The tenants-in-chief are summoned and told to muster their hosts for such and such a date. When could that date be? Well, if you have to summon men from Cheshire to a Channel port you have a bit of a communication problem. First, you have to get a message to your people in Cheshire. Then they have to summon your feudal host for such and such a time and place, and then they have to march south to the designated port. Giving a week for the initial message, a fortnight for the summons, and at least two weeks for marching south, your contingent is not going to arrive at the port for at least five weeks, even assuming that everything goes swimmingly. Raising the feudal host from the whole country would be a very slow process for any campaign and, so far as the evidence goes, it did not happen.

You can argue that the host was not summoned from the whole of the country. That would be quite correct, but then the burden of the summons would be felt in certain parts of the country. This did happen – the Lords of the Marches were given much more compact fees to better enable them to defend against the Welsh, for example. However, the tenants-in-chief might not look too kindly on a king who kept calling certain of their people out.

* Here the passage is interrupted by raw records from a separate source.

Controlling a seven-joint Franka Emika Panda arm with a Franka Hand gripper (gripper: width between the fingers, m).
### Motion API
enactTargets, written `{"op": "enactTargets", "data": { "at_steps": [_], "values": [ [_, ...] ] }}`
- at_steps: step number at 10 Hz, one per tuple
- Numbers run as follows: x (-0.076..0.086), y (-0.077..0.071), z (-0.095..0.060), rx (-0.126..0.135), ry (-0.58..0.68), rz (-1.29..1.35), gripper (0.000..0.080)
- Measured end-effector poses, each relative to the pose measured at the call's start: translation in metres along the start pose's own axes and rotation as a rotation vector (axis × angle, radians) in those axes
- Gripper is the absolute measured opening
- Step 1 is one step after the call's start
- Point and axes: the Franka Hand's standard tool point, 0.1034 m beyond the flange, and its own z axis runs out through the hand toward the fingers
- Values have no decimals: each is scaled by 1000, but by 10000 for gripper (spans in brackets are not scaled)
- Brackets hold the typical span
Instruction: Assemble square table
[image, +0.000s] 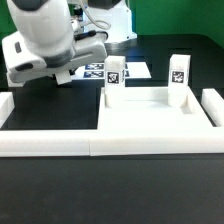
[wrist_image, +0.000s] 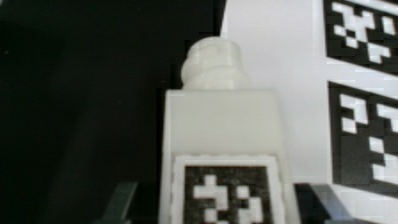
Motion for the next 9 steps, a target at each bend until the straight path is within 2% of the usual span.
{"op": "enactTargets", "data": {
  "at_steps": [2,3,4,5,6,7,8,9],
  "values": [
    [-3,1,-2,-8,97,-7,271],
    [-2,2,-7,-16,159,-14,272],
    [-9,-2,-35,-26,192,-35,272],
    [-15,-4,-72,-50,256,-46,272],
    [-21,-6,-96,-61,292,-47,272],
    [-20,-4,-112,-86,365,-58,272],
    [-17,-2,-109,-93,442,-60,272],
    [-19,-2,-105,-91,466,-61,272]
  ]
}}
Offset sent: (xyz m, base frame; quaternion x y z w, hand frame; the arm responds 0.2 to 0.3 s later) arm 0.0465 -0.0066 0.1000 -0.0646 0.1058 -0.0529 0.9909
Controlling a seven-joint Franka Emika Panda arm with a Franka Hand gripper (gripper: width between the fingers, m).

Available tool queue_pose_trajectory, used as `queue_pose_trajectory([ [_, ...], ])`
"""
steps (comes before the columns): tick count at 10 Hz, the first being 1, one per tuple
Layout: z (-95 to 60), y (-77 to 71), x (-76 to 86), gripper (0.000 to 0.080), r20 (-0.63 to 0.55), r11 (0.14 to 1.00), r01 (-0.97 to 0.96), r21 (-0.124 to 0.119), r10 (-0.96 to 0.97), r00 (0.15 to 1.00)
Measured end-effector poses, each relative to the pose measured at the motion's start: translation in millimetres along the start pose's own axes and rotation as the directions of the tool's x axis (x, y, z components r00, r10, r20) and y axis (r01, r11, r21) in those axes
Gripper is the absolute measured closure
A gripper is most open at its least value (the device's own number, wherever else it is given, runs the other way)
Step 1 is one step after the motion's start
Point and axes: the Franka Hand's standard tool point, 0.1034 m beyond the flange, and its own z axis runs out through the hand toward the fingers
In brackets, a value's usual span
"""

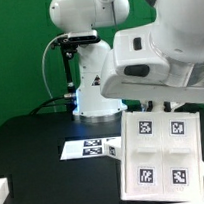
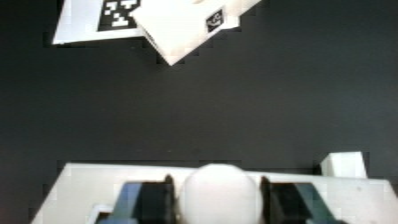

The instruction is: Assemble cabinet

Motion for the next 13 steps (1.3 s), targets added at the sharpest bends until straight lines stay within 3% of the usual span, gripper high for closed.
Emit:
queue_pose_trajectory([
  [2,-1.8,3.2,1.2,0.0580,0.017,1.000,0.016,-0.003,-0.016,1.000],
  [3,-9.7,1.8,4.2,0.0580,0.011,1.000,0.025,-0.010,-0.025,1.000],
  [6,-14.3,9.6,14.2,0.0580,0.013,0.997,0.080,-0.001,-0.080,0.997],
  [9,-27.2,5.5,24.0,0.0580,-0.090,0.994,0.109,0.006,-0.108,0.990],
  [13,-26.9,6.5,25.6,0.0580,-0.110,0.994,0.111,0.011,-0.110,0.988],
])
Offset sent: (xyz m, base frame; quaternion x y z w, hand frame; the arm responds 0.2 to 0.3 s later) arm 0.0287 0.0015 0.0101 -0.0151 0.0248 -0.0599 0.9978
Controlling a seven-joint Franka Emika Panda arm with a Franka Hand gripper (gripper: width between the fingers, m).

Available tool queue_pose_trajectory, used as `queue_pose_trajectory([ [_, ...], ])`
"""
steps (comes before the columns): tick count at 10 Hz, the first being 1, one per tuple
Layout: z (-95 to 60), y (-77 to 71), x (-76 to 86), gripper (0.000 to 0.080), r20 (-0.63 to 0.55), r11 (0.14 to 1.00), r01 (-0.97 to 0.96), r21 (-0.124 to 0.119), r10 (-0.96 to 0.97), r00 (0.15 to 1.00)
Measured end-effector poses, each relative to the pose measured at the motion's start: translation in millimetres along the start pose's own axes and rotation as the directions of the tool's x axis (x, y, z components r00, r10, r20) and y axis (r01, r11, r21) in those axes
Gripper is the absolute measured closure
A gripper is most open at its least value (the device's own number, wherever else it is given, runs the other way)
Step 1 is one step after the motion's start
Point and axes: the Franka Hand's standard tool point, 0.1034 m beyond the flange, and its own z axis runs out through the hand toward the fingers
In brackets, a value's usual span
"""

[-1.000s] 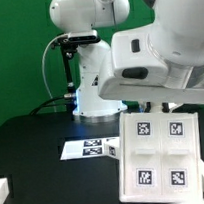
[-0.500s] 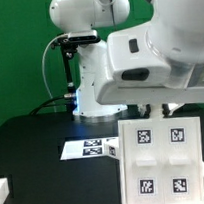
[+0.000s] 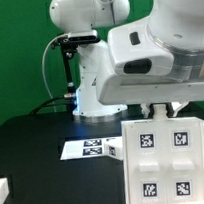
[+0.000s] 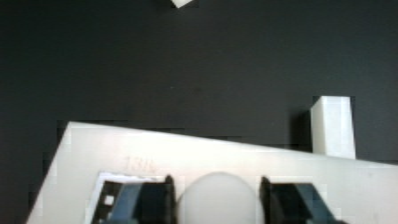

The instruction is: Assemble cabinet

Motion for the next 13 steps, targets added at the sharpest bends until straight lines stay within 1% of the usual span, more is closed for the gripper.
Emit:
queue_pose_trajectory([
  [1,-2.5,-1.7,2.0,0.0580,-0.016,1.000,0.004,-0.001,-0.004,1.000],
  [2,-7.7,-8.3,5.4,0.0580,-0.049,1.000,0.014,-0.009,-0.015,0.999],
  [3,-10.0,-14.8,6.2,0.0580,-0.059,0.999,0.026,-0.025,-0.027,0.998],
  [5,-12.9,-15.0,12.7,0.0580,-0.090,0.999,0.024,-0.025,-0.026,0.996],
  [7,-15.3,-10.8,19.8,0.0580,-0.124,0.999,0.030,-0.023,-0.032,0.992],
  [11,-14.7,-9.3,19.9,0.0580,-0.122,0.999,0.026,-0.021,-0.028,0.992],
  [12,-14.6,-9.0,19.9,0.0358,-0.122,0.999,0.026,-0.021,-0.028,0.992],
  [13,-15.2,-8.4,19.8,0.0190,-0.122,0.999,0.025,-0.020,-0.027,0.992],
])
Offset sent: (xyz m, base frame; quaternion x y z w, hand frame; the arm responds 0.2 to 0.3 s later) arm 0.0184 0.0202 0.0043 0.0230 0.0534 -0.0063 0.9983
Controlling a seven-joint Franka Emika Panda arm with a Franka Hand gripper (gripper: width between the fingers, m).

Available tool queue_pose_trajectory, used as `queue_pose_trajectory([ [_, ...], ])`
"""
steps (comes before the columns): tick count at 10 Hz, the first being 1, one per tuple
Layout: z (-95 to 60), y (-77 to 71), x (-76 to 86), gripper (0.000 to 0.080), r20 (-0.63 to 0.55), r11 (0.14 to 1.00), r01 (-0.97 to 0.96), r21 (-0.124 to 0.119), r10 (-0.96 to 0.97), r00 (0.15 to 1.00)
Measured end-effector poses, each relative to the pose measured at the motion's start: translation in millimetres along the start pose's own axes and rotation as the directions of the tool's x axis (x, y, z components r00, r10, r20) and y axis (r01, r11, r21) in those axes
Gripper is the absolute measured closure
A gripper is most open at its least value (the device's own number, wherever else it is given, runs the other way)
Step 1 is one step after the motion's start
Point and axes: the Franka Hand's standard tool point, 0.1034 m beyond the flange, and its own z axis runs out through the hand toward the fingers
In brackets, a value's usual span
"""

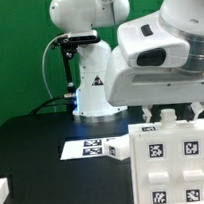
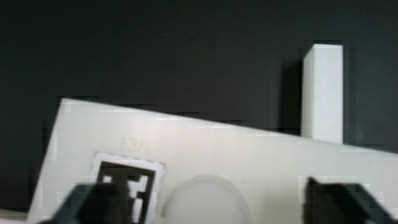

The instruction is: Assemble cabinet

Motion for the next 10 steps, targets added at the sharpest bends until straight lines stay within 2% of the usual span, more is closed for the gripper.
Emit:
queue_pose_trajectory([
  [1,-5.1,3.2,-5.4,0.0190,0.008,1.000,-0.013,0.003,0.013,1.000],
  [2,-12.0,11.1,-16.4,0.0039,0.025,0.999,-0.043,0.006,0.043,0.999],
  [4,-13.5,35.2,-46.6,0.0012,0.075,0.995,-0.101,0.025,0.099,0.992],
  [5,-13.8,42.3,-55.9,0.0003,0.098,0.991,-0.131,0.027,0.128,0.987],
  [8,-10.8,41.6,-54.0,0.0004,0.100,0.991,-0.129,0.025,0.126,0.987],
  [9,-9.0,44.0,-55.0,0.0004,0.105,0.989,-0.146,0.036,0.142,0.984],
  [10,-0.7,58.4,-59.5,0.0004,0.117,0.977,-0.195,0.085,0.184,0.976],
])
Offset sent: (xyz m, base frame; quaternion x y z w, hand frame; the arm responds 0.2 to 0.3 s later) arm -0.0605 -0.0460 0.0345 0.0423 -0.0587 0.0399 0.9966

So, what really happened? Given the relatively small size of Anglo-Norman armies, the core was made up of the familia regis. Contingents from the tenants-in-chief’s own household were then added to make up the force which was to march to suppress the rebellion or whatever. The knight’s fee, which obliged military service was something of a convenient fiction – the fact that the original fees were in fives and tens suggests that they were artificial, and the fact that the obligations were divided down through, for example, split inheritance, until someone could straight-faced record the fact that a certain fee owed ten and one eighth knights suggests that it was a matter of accounting, not actual men on horses.

The military service which was rendered was more in the nature of castle ward, that is, being the garrison of the local castle for a month or so at a time. The real army was formed of the households of the king and his tenants-in-chief, with extras being paid for mercenaries. These could be mounted or foot, and actually had a reasonably high reputation at the time. It would seem that very soon after feudalism was imposed on England (if indeed it really was superimposed on the Anglo-Saxon state) it became ‘bastard’ feudalism of a form. Knights were in households of powerful men hoping for advancement, to be given their own fee, for an advantageous marriage and, if need be, to fight in the cause that their lord espoused.

As for the fighting, there were many wars and relatively few battles. Hastings, of course, was the main action but Morillo argues that it was a very strange battle indeed between well-matched foes. His main point is that the Anglo-Saxon and Anglo-Norman state was relatively wealthy compared to its neighbours and could therefore field sufficient numbers of infantry to make a difference in war. Most other states of the time could not, and so were reliant on the mounted knights of the household. Thus came about the idea in historiography that medieval commanders despised infantry – given the number of sieges around they really could not afford to, even if they had been minded to.

Morillo makes a number of other important points about the relationship between field forces and castles, movement and logistics. Opinion seems to be that Harold lost at Hastings because he lost the logistical battle with William even before William set sail. He describes a number of Anglo-Norman battles – Hastings, Dol and Gerberoy, Tinchebrai, Alencon, Bremule, and Bourgtherolde – although he does note that for many of these the sources do not allow us to reconstruct what happened. He also has a section on naval combat, something to warm the heart of a wargamer who has been banging on about the importance of naval activities for years (and sieges, for that matter).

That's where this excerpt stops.